#### [What you will do]
In the data below, find the line containing "Find the green" and the line containing "Find the pink", then reproduce them and every line between, exactly. Omit pictures.

#### [Data to use]
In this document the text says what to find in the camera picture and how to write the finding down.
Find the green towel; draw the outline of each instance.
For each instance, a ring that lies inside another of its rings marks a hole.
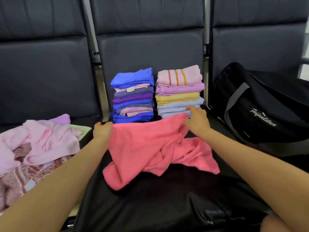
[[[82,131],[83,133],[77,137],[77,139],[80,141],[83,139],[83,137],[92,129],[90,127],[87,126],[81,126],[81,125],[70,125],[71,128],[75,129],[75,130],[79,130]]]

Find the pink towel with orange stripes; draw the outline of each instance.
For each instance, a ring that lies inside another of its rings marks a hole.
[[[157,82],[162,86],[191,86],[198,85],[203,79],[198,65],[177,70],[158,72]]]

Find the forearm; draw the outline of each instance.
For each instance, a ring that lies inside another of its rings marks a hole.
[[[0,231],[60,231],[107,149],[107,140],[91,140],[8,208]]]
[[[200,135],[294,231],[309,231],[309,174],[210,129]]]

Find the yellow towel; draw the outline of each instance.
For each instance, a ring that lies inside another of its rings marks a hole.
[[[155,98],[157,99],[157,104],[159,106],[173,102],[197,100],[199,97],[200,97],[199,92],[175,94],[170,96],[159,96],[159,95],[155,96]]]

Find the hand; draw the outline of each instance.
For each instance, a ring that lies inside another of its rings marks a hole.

#### [Task response]
Find the green towel; draw the outline of each instance.
For each instance, a ring that lies inside another of its rings marks a hole.
[[[82,131],[83,133],[77,137],[77,139],[80,141],[83,139],[83,137],[92,129],[90,127],[87,126],[81,126],[81,125],[70,125],[71,128],[75,129],[75,130],[79,130]]]

Find the pink towel with orange stripes; draw the outline of each instance.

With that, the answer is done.